Assignment: Through the line with "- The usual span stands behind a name" and starting from the first line, return the records below word for word, with pictures left out.

(Stored entries)
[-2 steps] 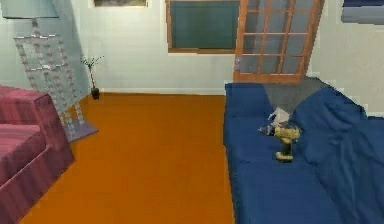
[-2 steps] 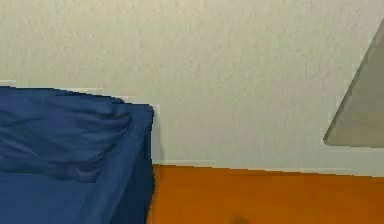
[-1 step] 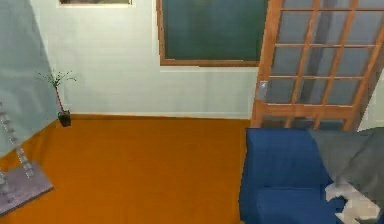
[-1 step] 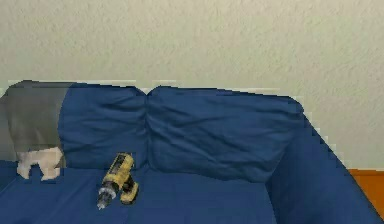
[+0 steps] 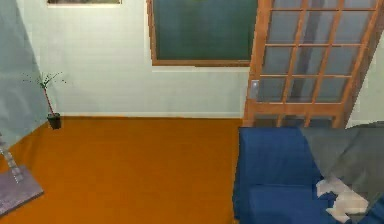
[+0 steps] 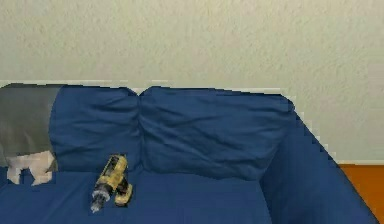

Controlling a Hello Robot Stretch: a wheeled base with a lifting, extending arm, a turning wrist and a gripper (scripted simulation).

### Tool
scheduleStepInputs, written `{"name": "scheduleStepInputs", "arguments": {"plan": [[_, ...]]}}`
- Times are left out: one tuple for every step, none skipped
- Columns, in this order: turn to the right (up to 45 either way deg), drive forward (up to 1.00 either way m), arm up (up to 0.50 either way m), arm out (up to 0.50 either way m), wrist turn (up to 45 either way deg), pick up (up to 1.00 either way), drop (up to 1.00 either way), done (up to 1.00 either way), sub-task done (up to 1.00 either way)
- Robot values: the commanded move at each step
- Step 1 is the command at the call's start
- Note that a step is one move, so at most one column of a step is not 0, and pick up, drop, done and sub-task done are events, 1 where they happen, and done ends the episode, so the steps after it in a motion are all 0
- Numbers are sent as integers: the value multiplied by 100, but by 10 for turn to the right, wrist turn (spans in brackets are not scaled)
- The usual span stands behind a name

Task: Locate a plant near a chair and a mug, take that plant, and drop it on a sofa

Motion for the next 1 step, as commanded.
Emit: {"name": "scheduleStepInputs", "arguments": {"plan": [[-450,0,0,0,0,0,0,0,0]]}}
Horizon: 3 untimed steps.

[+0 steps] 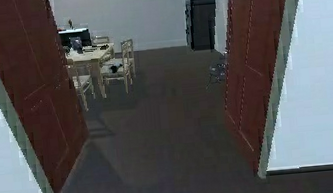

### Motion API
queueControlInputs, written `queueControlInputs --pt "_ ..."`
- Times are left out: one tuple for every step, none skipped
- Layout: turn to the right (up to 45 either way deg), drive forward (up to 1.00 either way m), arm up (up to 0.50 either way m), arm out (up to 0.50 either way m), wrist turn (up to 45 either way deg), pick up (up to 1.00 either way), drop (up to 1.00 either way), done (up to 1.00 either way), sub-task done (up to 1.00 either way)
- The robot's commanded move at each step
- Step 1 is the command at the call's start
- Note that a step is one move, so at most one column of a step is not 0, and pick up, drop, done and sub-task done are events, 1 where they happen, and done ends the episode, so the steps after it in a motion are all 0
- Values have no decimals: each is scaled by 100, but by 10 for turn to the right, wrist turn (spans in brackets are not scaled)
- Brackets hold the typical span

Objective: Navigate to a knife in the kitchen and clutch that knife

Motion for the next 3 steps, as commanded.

Response for this exercise:
[-2 steps] 
[-2 steps] 
[-1 step] 
[-1 step] 
[+0 steps] 
[+0 steps] 

Controlling a Hello Robot Stretch: a wheeled base with a lifting, extending arm, a turning wrist and a gripper (scripted simulation).

### Tool
scheduleStepInputs, written `{"name": "scheduleStepInputs", "arguments": {"plan": [[_, ...]]}}`
- Times are left out: one tuple for every step, none skipped
- Columns, in this order: turn to the right (up to 45 either way deg), drive forward (up to 1.00 either way m), arm up (up to 0.50 either way m), arm out (up to 0.50 either way m), wrist turn (up to 45 either way deg), pick up (up to 1.00 either way), drop (up to 1.00 either way), done (up to 1.00 either way), sub-task done (up to 1.00 either way)
- Robot values: the commanded move at each step
- Step 1 is the command at the call's start
- Note that a step is one move, so at most one column of a step is not 0, and pick up, drop, done and sub-task done are events, 1 where they happen, and done ends the episode, so the steps after it in a motion are all 0
- Numbers are sent as integers: the value multiplied by 100, but by 10 for turn to the right, wrist turn (spans in brackets are not scaled)
- The usual span stands behind a name

The answer is finished.